Britney Spears w przeciwieństwie do innych gwiazd nigdy nie wywyższała się ponad swoich pracowników. Amerykańskie media donoszą, że piosenkarka podczas swojej ostatniej trasy koncertowej zatrzymuje się jedynie w najdroższych hotelach. To oczywiście nikogo nie dziwi. Zaskakuje jednak fakt, że również jej ekipa korzystała z tych samych luksusów. Podczas ostatniego występu w Minneapolis gwiazda zapłaciła za 60 pokoi. Zapewnienie wygód tancerzom, muzykom, technikom i obsłudze kosztowało ją… 34 tysiące dolarów!
Jak się można było spodziewać, Spears zatrzymała się w najdroższym apartamencie. Do swojej dyspozycji miała 100-metrowy pokój z panoramicznym widokiem na miasto. A gdyby chciała się przewietrzyć, to mogła sobie pospacerować po 50-metrowym tarasie. W wykładanej marmurami łazience znajdowała się wanna na 5 osób. Może któremuś tancerzowi (w końcu Britney teraz w nich gustuje) poszczęściło się i wziął kąpiel w tym ogromnym jaccuzi.

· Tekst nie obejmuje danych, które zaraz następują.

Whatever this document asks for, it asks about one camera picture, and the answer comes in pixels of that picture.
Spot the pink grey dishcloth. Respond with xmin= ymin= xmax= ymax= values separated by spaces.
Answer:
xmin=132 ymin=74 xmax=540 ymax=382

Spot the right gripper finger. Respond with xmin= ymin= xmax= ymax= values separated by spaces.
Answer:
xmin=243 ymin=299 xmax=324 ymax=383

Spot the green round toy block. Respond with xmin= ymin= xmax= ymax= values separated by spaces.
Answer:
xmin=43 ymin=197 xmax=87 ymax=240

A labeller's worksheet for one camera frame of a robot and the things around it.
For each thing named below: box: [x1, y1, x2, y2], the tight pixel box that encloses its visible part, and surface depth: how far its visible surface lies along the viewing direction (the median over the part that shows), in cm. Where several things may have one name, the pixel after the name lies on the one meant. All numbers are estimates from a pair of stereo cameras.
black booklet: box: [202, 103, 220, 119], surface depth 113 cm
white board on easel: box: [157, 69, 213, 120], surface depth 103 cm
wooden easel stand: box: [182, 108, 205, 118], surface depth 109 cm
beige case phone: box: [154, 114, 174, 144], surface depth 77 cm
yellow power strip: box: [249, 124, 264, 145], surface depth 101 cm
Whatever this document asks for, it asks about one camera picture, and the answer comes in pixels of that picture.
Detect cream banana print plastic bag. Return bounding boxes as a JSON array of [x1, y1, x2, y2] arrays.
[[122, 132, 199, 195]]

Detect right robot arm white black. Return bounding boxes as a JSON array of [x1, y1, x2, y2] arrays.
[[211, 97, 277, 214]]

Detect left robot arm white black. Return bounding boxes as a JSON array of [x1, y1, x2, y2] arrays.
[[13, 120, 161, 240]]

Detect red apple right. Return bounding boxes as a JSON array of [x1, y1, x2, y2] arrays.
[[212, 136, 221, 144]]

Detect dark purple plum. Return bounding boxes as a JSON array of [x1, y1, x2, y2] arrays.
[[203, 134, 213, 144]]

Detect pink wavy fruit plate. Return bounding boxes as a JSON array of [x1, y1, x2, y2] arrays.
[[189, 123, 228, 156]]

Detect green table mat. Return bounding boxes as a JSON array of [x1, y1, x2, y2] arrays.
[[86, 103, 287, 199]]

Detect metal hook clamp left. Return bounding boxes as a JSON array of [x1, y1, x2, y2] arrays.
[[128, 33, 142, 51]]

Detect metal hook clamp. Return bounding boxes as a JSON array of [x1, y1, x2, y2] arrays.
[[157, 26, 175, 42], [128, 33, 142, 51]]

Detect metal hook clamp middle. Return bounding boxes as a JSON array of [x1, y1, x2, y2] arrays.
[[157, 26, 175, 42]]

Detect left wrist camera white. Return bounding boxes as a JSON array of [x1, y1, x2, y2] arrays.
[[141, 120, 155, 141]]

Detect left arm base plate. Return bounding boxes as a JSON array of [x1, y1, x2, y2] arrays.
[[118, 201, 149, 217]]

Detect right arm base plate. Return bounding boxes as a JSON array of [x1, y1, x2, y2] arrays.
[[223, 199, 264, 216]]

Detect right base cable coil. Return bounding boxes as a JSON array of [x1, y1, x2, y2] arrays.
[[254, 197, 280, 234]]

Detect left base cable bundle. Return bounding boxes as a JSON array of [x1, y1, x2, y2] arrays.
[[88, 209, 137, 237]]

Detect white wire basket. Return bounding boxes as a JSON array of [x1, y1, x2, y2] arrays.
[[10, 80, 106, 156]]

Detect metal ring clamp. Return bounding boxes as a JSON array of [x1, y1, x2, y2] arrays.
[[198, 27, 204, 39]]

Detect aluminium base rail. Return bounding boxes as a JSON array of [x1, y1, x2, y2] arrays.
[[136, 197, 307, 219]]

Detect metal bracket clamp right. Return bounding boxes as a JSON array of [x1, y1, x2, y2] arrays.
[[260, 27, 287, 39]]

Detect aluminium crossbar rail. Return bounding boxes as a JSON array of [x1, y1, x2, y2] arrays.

Z piosenkarki powinna chyba wziąć przykład jej starsza koleżanka, Madonna. Jeszcze nie tak dawno jej ekipa narzekała, że traktowani są jak ludzie drugiej kategorii. Podczas swojej ostatniej trasy koncertowej gwiazda sypiała w najdroższych apartamentach, a pracowników i tancerzy lokowała w obskurnych motelach i schroniskach.